Valuation of salvation. Our own vaccine distribution strategy will be dictated by these considerations. For sure, storage requirements and cold chain facilities (not to mention syringes, vials, gauze, alcohol swabs, etc.) will require massive investments. As it is, the 2021 budget for vaccine procurement stands at only P2.5 billion. This is far from the figure of P12.9 billion needed to inoculate at least 20 percent of our population, i.e. health frontliners and the senior set. So where to source the balance of P10.4 billion? Finance Secretary Sonny Dominguez has assured the public that an LBP-DBP lending facility is ready with up to P20 billion for our vaccine needs.
President Duterte, once averse to upfront payments for vaccine reservations and committed to a policy of waiting on more friendly deals with China and Russia, has since reconsidered. Just this week, he greenlighted the advance market commitments (AMCs) necessary for securing our place on the list with these private companies. Even our participation in COVAX requires AMCs.
But WHO warns against the allure of the unicorn. The vaccine is not a panacea. It won’t end the pandemic. Rather, its arrival heightens the potency of our existing arsenal to make the cocktail more effective. Like any cocktail, however, it is critical that each and every ingredient is consumed for maximum utility. The vaccine will be wasted if we stop wearing masks, washing hands and distancing.
Yukan’t get enough. One of our two Tiger Woods clones on the world’s women’s tours, Yuka Saso, gifted us with a peek into the future. In the final round of the TOTO Japan Classic, Saso shot a 9-birdie round of 63 to rally from 12th position to secure 2nd place. To shoot a 63 is course record territory but to do it in a tournament’s final round is a feat more impressive than hanging on to a lead.

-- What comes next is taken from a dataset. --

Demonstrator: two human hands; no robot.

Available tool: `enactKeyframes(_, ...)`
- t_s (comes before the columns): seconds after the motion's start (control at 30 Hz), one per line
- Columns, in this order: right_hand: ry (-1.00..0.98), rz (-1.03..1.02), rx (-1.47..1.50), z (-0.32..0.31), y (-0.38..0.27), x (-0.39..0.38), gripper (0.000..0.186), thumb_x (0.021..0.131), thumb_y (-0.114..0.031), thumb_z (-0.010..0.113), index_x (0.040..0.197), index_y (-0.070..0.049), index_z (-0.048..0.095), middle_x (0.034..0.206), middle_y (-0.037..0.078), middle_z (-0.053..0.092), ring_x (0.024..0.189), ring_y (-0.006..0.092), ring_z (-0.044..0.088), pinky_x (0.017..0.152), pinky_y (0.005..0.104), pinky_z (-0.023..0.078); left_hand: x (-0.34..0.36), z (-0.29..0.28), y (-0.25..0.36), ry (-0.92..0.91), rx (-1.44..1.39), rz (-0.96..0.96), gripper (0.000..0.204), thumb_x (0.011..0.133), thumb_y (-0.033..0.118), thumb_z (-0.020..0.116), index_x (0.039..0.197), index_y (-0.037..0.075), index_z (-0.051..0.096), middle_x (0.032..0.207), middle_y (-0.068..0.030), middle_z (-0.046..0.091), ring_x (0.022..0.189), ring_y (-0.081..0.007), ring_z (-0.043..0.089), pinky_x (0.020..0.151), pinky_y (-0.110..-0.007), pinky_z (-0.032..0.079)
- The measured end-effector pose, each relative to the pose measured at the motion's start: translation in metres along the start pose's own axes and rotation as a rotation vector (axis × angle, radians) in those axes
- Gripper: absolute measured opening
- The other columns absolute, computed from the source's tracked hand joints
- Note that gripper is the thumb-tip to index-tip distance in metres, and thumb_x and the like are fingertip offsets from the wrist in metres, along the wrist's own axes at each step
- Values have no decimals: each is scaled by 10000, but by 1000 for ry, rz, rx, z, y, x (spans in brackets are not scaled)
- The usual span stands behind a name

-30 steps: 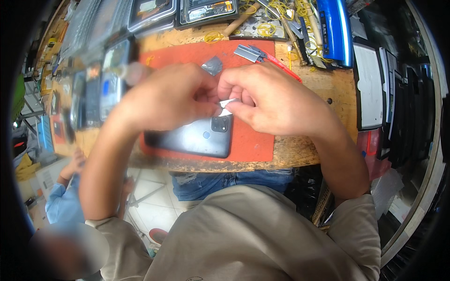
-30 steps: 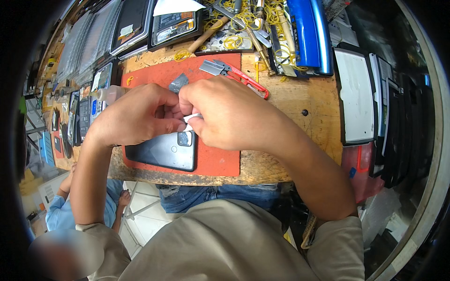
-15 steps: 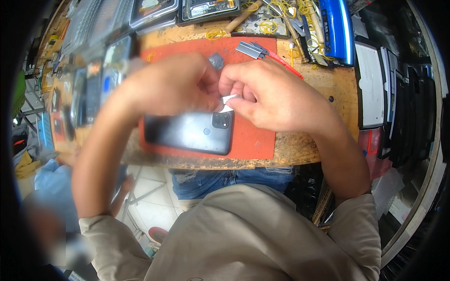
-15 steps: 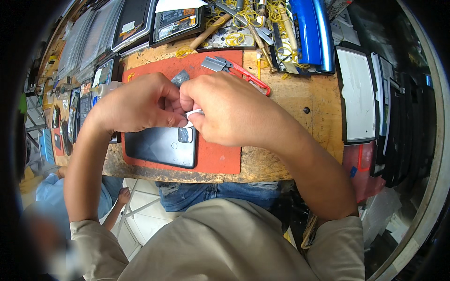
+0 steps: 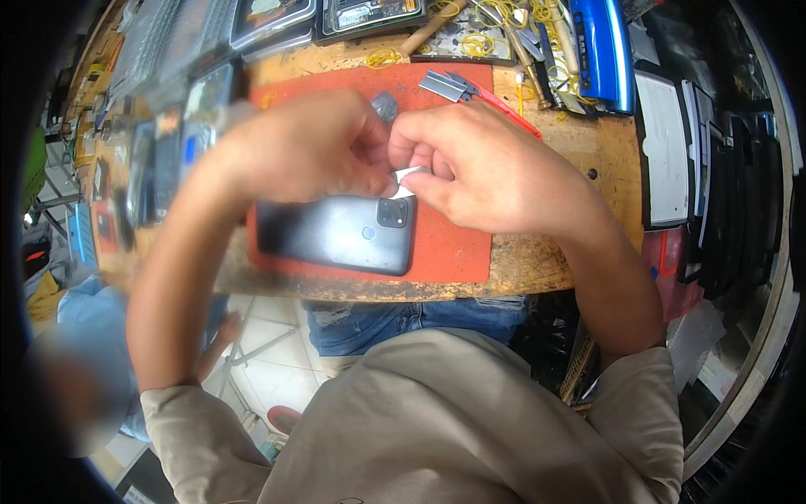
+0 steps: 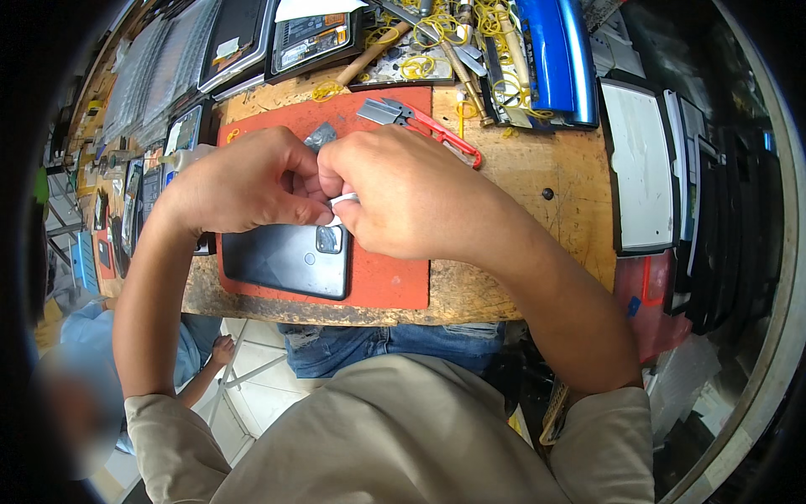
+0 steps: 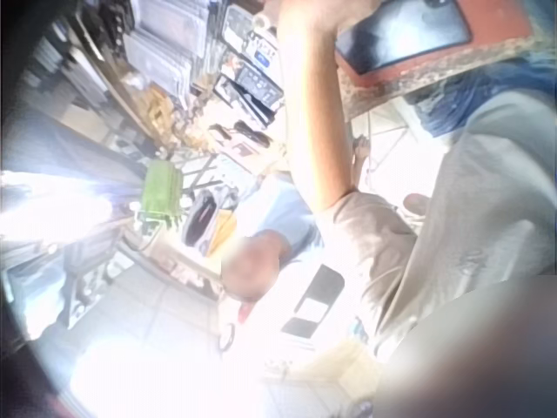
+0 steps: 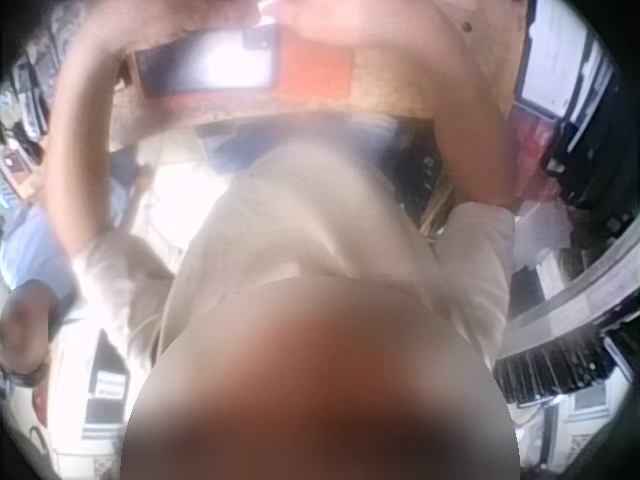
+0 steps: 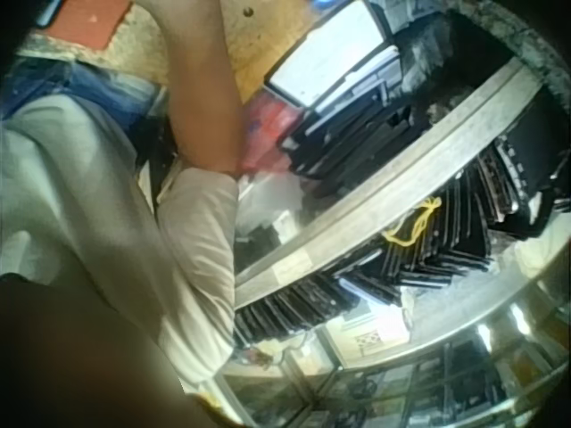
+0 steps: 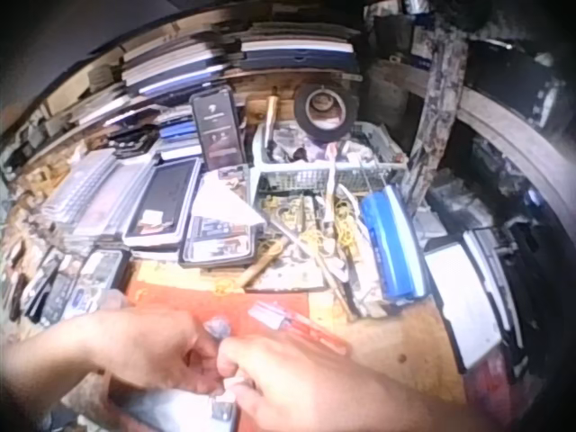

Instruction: The person applies adhesive to a smartphone's camera module area and uses a metal tool to press and adjust the module. The person then sets the phone aside and briefly handles other phones and tools on the workbench.

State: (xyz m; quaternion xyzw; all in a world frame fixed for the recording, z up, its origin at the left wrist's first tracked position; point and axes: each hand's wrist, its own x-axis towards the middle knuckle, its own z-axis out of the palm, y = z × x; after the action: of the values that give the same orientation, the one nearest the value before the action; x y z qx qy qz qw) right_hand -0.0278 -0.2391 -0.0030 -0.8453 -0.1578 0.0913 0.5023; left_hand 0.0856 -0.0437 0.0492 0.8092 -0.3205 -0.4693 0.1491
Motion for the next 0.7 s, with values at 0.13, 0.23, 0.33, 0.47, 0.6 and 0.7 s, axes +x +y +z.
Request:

This core of granite is why Saso inspires confidence. She has both the game and the mind frame to take herself, and us along with her, to the highest stage. Potentially, the biggest hurdle in her way is her Asian Games Philippine team gold medal partner and good friend, Bianca Pagdanganan. The other Tiger clone. That’s what I call a good problem.

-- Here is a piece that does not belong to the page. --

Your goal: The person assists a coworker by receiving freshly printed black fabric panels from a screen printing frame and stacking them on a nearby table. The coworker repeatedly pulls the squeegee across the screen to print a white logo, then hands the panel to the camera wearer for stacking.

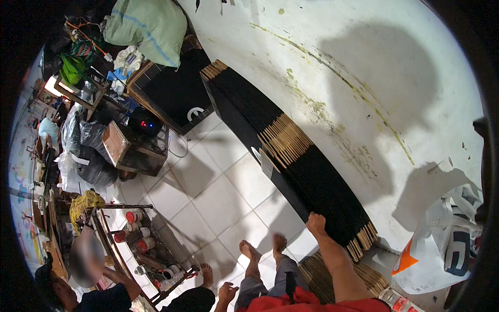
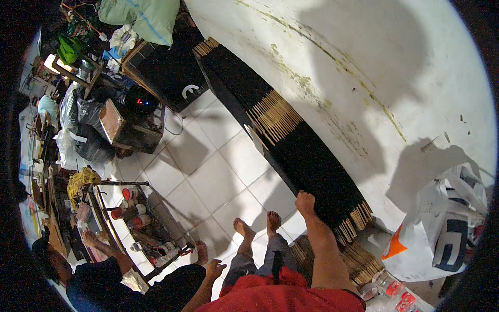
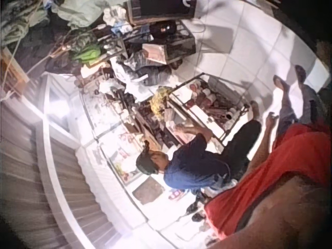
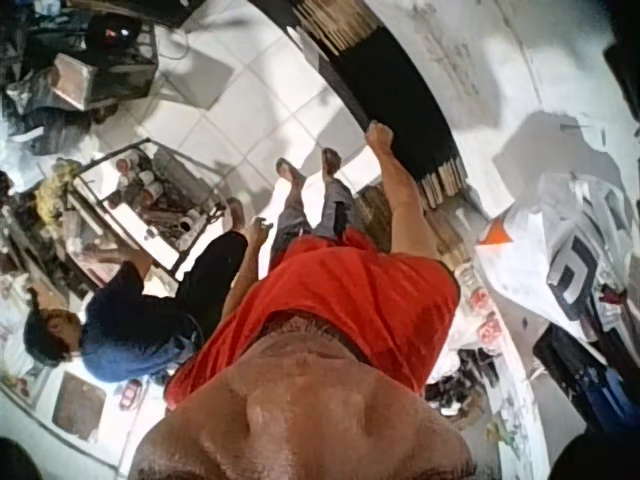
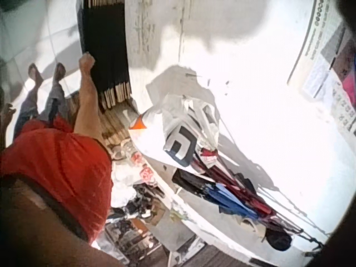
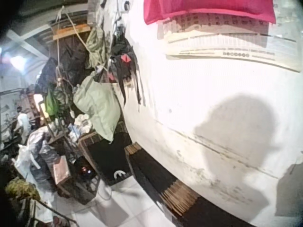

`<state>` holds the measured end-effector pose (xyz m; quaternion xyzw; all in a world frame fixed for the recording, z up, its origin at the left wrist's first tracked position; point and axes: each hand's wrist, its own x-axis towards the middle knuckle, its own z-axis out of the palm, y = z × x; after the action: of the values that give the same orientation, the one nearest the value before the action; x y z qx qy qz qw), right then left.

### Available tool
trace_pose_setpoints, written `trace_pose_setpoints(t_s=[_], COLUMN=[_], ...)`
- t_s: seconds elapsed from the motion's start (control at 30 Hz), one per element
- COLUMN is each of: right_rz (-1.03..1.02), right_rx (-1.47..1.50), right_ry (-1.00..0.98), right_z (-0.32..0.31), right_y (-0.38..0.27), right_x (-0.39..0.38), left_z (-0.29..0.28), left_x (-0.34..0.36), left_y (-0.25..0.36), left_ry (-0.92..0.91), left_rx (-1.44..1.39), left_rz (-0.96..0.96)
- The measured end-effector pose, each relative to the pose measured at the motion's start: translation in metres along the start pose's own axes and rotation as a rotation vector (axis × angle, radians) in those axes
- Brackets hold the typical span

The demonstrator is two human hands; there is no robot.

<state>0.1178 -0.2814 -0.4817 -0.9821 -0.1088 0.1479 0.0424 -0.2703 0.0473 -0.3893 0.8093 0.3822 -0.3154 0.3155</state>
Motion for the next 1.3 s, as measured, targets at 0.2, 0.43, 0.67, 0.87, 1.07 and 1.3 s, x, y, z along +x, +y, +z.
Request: trace_pose_setpoints(t_s=[0.2,0.43,0.67,0.87,1.07,1.3], right_rz=[0.035,0.046,0.032,0.007,-0.02,0.046], right_rx=[-0.003,0.012,-0.057,-0.059,-0.049,-0.064], right_ry=[0.048,-0.022,0.015,-0.048,0.03,-0.011], right_z=[0.002,-0.008,-0.016,-0.032,-0.024,-0.022], right_y=[0.007,0.005,0.009,0.008,0.01,0.005], right_x=[0.004,0.007,0.009,0.017,0.018,0.022], left_z=[-0.016,-0.021,-0.004,0.004,-0.01,-0.087], left_x=[0.004,-0.013,-0.015,0.005,0.044,0.097], left_y=[0.027,0.035,0.02,0.01,-0.001,0.012], left_ry=[0.035,0.029,0.006,0.105,0.061,0.12], left_rx=[-0.114,-0.066,0.014,-0.187,-0.104,0.086], left_rz=[-0.026,-0.143,-0.12,-0.057,-0.027,0.085])
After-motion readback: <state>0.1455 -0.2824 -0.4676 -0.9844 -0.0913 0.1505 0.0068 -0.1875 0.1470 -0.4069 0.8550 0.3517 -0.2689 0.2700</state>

Bianca is in Florida this weekend for the US Tour’s Pelican Women’s Championship, while Saso campaigns in Dahime, Japan at the Daio Paper Elleair Ladies Open. As of press time, Saso is leading her tournament going into the last two holes of the second round. Both have qualified for the world showcase, season ending Women’s US Open to be played in Houston, Texas next month. This is only the oldest and most prestigious American women’s major championship.

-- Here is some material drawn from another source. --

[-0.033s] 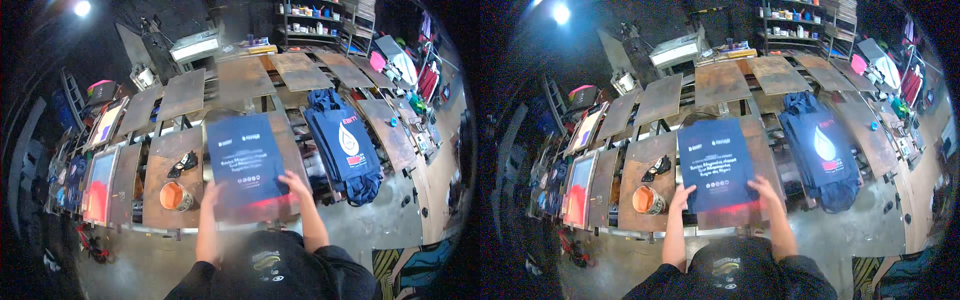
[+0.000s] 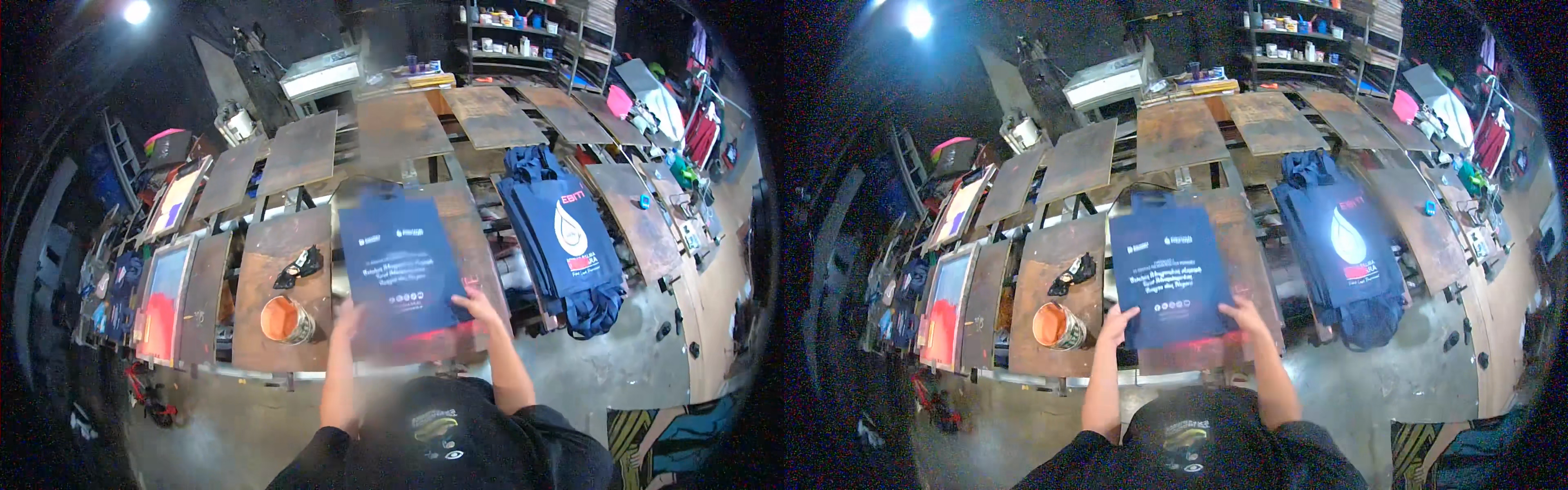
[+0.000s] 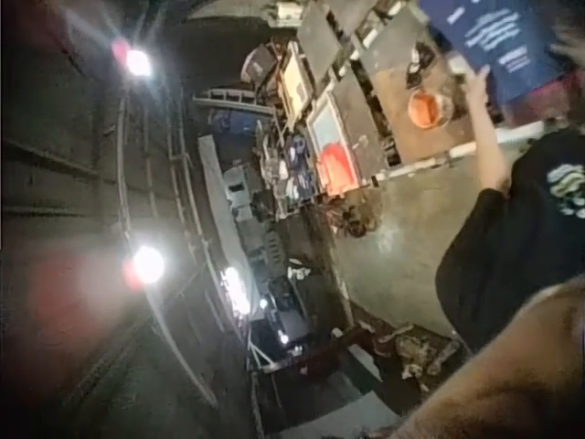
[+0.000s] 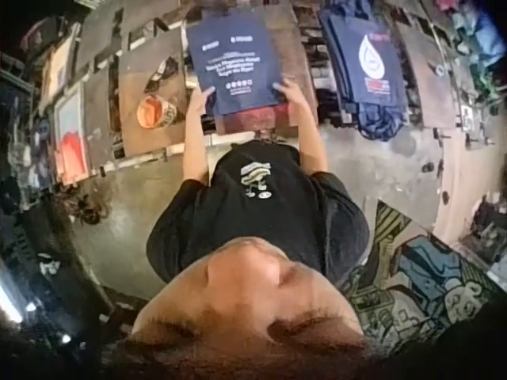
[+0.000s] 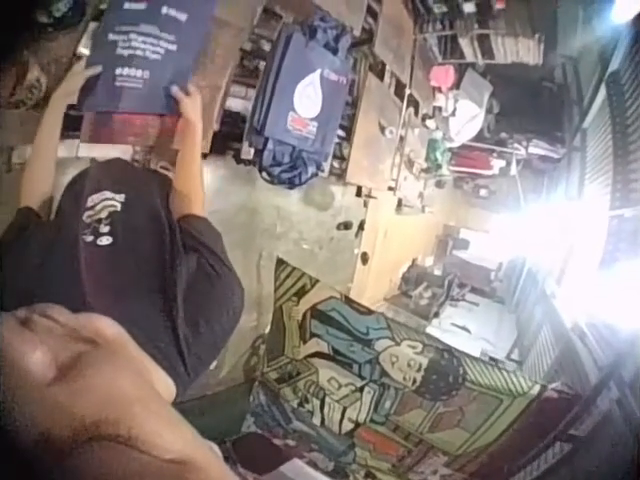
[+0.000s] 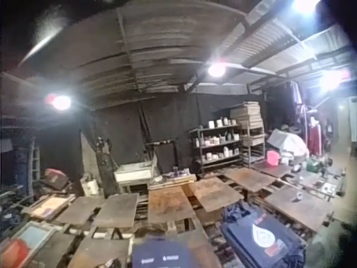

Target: Organizing apparel and applying ink to a screen at a printing station.

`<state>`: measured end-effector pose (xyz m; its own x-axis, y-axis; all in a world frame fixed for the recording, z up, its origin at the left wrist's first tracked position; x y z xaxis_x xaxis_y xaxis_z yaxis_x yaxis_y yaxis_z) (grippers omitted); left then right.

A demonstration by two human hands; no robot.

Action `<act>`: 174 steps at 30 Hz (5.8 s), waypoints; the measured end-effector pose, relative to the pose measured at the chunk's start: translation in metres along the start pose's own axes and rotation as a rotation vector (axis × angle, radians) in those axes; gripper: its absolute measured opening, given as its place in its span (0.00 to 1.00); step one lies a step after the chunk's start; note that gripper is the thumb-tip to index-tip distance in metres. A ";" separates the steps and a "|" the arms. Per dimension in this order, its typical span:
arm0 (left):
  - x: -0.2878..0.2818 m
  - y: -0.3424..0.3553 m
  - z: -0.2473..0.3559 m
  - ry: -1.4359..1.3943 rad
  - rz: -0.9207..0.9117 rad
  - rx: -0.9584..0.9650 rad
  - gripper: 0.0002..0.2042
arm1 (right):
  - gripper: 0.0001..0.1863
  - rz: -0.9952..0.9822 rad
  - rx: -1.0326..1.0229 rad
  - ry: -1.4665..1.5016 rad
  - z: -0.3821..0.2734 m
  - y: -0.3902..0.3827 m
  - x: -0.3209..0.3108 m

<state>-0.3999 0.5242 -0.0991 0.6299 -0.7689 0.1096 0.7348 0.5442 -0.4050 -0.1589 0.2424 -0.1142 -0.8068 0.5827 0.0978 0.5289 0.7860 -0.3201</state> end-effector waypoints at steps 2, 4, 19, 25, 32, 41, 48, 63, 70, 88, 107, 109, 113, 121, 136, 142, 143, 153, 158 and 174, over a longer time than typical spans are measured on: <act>0.001 -0.004 -0.033 0.190 0.052 0.081 0.18 | 0.17 -0.008 -0.021 0.181 0.033 -0.007 0.006; 0.006 -0.003 -0.043 0.323 0.135 0.081 0.19 | 0.17 0.153 -0.069 -0.231 0.039 -0.002 0.007; 0.026 -0.064 -0.065 0.691 0.451 0.334 0.28 | 0.12 0.261 0.085 -0.638 0.049 -0.043 -0.012; 0.009 -0.073 -0.109 0.537 0.419 0.329 0.22 | 0.17 0.347 0.136 -0.689 0.049 -0.068 -0.002; -0.002 -0.095 -0.127 0.275 0.338 0.181 0.17 | 0.16 0.408 0.145 -0.871 0.039 -0.101 0.017; -0.025 -0.095 -0.169 0.196 0.215 0.131 0.16 | 0.15 0.587 0.157 -0.947 0.049 -0.127 0.039; -0.038 -0.083 -0.160 0.312 0.092 0.063 0.16 | 0.15 0.710 0.149 -0.925 0.049 -0.134 0.063; -0.048 -0.064 -0.182 0.729 0.169 0.324 0.13 | 0.12 0.998 -0.070 -0.863 0.063 -0.129 0.083; -0.046 -0.065 -0.184 0.609 0.150 0.196 0.15 | 0.11 1.014 -0.090 -0.876 0.075 -0.121 0.080; -0.037 -0.089 -0.187 0.415 0.292 0.165 0.10 | 0.12 0.715 -0.031 -0.823 0.054 -0.121 0.061; 0.107 -0.086 -0.064 1.234 0.463 0.462 0.32 | 0.38 0.153 -0.431 -1.168 -0.001 -0.053 0.067; 0.121 -0.070 -0.070 1.316 0.457 0.288 0.35 | 0.41 0.074 -0.451 -1.272 0.008 -0.046 0.078; 0.126 -0.062 -0.077 1.359 0.476 0.107 0.38 | 0.41 -0.056 -0.302 -1.393 0.026 -0.039 0.074; 0.126 -0.065 -0.077 1.344 0.534 0.175 0.39 | 0.42 -0.105 -0.155 -1.527 0.016 -0.034 0.092; 0.124 -0.064 -0.074 1.328 0.592 0.164 0.39 | 0.37 -0.348 -0.508 -1.545 0.001 0.119 0.141; 0.125 -0.067 -0.057 1.266 0.581 0.136 0.39 | 0.39 -0.166 -0.439 -1.534 -0.028 0.189 0.139; 0.125 -0.067 -0.057 1.276 0.583 0.139 0.40 | 0.39 -0.134 -0.378 -1.566 -0.028 0.192 0.144; 0.121 -0.063 -0.065 1.253 0.445 -0.016 0.43 | 0.39 -0.536 -0.779 -1.578 -0.011 0.163 0.174; 0.119 -0.065 -0.063 1.238 0.438 0.003 0.42 | 0.44 -0.406 -0.655 -1.584 -0.022 0.214 0.182; 0.125 -0.068 -0.055 1.256 0.559 0.160 0.38 | 0.41 -0.283 -0.659 -1.544 -0.024 0.204 0.096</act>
<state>-0.3846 0.3723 -0.1080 0.2636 -0.1755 -0.9485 0.5368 0.8437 -0.0069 -0.1217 0.4637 -0.1476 -0.1642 0.0045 -0.9864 0.0252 0.9997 0.0004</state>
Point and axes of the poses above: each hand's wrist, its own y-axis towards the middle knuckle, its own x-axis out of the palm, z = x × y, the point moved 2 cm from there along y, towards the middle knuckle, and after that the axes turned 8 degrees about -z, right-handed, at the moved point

Saso has reclaimed her place atop the Player of the Year race on the Japan Tour and is No. 1 in money earnings. This is unprecedented for a rookie. In world rankings, she is No. 55 (from 73 just two weeks ago). She broke through the elite top 100 after having played only 19 events. This is the fastest of all the ranked players. As a perspective of her brilliance, the world Top 10 got there playing an average of 49 events.